- ACTION ITEM: Looking at the entries, say how many lines contain the string "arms". Offer nothing besides the number.

- INFORMATION:
+-------+

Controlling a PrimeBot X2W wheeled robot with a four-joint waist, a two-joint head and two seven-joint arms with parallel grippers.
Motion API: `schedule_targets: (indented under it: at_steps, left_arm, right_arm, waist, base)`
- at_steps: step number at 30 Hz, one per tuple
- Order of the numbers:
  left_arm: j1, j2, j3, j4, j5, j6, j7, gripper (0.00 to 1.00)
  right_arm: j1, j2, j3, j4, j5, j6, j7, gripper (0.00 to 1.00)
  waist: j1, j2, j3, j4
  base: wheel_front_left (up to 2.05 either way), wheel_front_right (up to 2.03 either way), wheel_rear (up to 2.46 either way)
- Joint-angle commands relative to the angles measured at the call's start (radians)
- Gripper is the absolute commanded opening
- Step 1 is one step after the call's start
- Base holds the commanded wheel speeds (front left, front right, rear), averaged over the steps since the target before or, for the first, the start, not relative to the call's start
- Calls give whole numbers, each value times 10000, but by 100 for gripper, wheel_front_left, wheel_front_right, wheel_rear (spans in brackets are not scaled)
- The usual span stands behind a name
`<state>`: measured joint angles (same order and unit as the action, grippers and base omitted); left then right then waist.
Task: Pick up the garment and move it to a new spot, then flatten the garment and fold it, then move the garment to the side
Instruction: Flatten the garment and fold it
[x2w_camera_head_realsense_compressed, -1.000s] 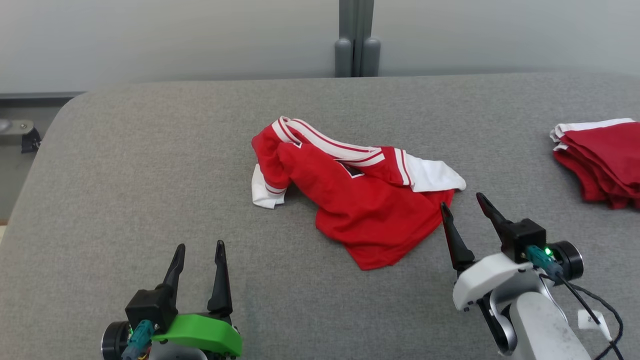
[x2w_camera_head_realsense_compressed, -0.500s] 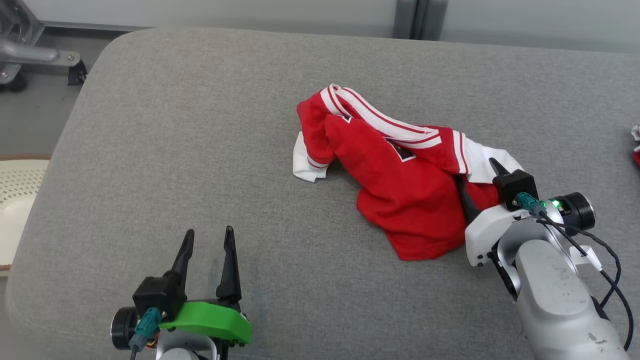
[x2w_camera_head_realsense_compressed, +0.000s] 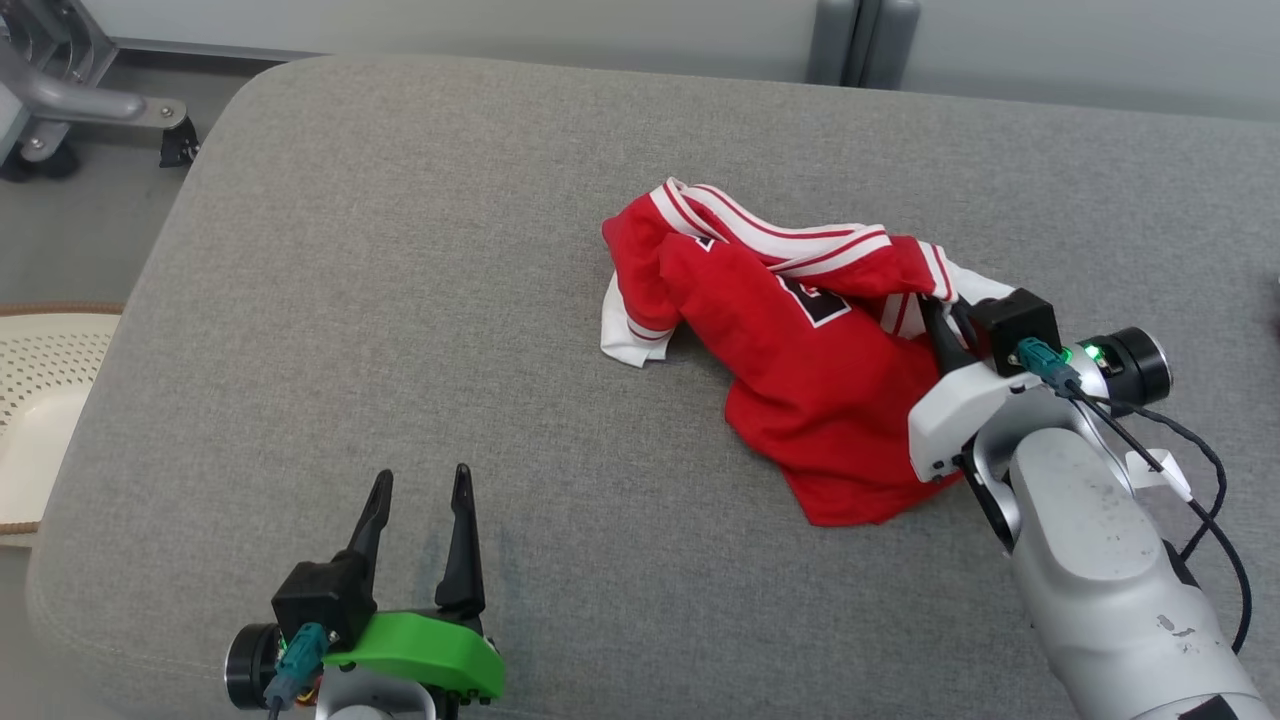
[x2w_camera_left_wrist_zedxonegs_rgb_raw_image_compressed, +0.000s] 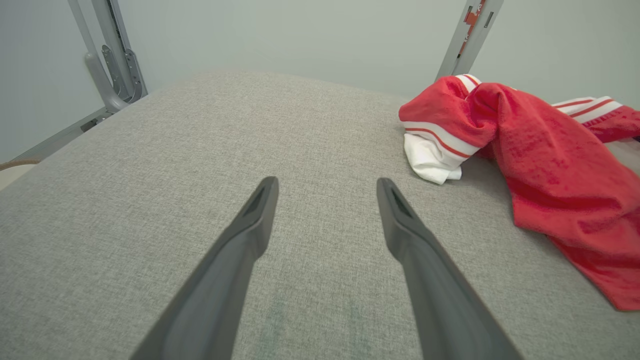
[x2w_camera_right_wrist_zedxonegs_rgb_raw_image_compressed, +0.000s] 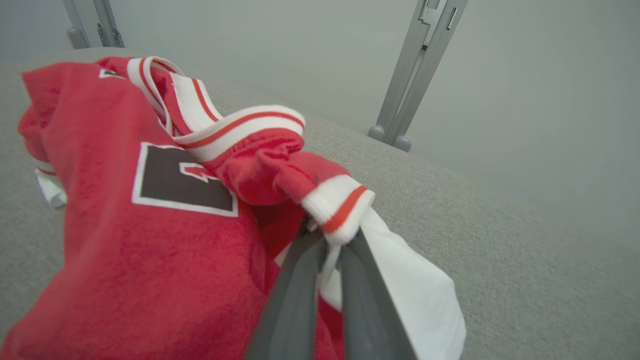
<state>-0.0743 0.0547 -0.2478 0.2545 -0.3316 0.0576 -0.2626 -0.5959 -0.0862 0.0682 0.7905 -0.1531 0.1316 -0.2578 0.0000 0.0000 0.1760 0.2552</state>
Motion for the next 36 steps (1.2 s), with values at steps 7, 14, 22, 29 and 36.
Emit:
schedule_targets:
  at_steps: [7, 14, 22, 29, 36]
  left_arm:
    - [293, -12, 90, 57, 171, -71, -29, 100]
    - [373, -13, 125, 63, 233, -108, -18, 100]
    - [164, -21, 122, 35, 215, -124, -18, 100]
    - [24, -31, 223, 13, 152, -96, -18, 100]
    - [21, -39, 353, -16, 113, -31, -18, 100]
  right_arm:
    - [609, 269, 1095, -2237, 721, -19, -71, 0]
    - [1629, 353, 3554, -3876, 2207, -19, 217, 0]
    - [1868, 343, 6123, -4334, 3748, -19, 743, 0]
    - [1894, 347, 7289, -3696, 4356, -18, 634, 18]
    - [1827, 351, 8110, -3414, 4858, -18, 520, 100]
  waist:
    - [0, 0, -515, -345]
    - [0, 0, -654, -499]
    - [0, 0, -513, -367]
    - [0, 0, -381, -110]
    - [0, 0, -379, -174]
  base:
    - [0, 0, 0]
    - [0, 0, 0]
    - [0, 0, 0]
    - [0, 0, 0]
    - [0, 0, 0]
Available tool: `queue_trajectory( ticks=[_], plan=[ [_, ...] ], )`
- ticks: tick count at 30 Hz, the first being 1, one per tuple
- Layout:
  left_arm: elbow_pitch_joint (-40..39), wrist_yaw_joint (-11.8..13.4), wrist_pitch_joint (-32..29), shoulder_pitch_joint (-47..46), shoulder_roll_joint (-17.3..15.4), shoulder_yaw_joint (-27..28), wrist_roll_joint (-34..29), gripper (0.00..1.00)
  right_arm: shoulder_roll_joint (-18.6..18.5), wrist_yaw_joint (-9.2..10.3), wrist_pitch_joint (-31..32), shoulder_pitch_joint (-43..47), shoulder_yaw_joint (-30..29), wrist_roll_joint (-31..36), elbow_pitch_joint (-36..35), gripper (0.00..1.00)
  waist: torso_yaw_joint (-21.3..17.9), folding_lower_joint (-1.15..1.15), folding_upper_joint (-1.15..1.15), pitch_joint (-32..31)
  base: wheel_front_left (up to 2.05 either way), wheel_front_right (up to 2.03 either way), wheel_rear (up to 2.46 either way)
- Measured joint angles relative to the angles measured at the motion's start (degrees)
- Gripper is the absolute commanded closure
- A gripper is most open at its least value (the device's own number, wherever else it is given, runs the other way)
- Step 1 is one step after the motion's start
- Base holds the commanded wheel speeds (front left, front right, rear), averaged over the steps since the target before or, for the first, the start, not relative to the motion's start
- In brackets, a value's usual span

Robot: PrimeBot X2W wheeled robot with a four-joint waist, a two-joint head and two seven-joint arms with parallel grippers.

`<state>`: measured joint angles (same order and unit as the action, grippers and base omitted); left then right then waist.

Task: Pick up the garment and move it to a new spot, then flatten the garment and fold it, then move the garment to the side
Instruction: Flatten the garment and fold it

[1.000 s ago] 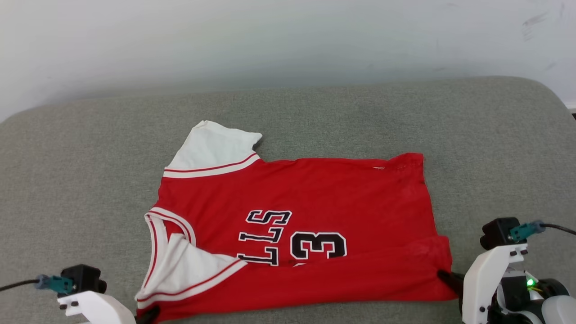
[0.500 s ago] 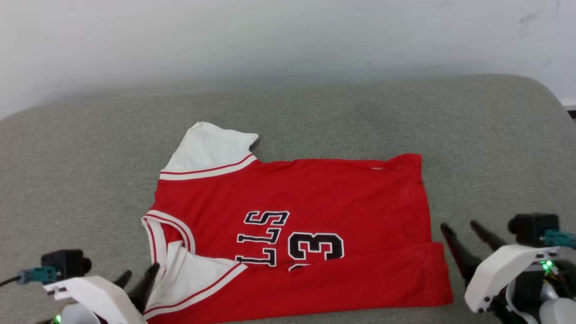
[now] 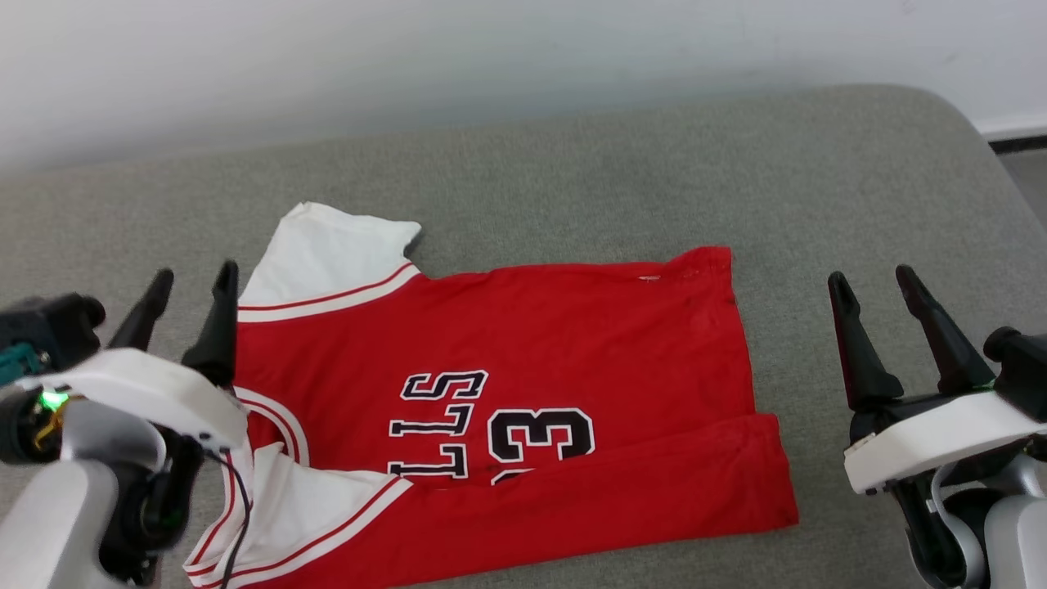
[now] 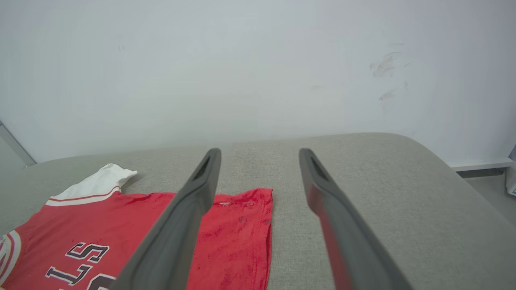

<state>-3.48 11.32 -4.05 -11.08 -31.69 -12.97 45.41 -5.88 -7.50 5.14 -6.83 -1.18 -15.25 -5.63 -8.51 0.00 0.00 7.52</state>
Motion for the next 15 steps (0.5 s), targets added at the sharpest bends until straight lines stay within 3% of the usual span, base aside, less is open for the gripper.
queue_trajectory(
  ticks=[3,9,15],
  plan=[
    [1.14,-0.32,-0.33,-5.82,-0.47,0.23,-0.82,0.0,0.74,0.0,-0.82,-1.7,0.21,0.2,-2.0,0.0,-0.71,0.0,0.0,2.79,0.0,0.0,0.0],
    [7.08,-3.97,-3.93,-19.54,-2.81,0.74,-0.21,0.0,1.67,0.0,-2.49,-5.34,1.09,0.33,-3.79,0.0,-2.32,0.0,0.0,9.58,0.0,0.0,0.0],
    [15.18,-8.23,-14.6,-31.79,-6.37,-0.96,2.3,0.0,2.37,0.0,-4.0,-7.65,2.24,-0.02,-2.78,0.0,-5.21,0.01,0.0,14.97,0.0,0.0,0.0]
  ],
)
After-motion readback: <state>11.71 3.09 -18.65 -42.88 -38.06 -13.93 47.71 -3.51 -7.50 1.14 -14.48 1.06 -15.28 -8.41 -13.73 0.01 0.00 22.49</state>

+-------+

- RESULT: 2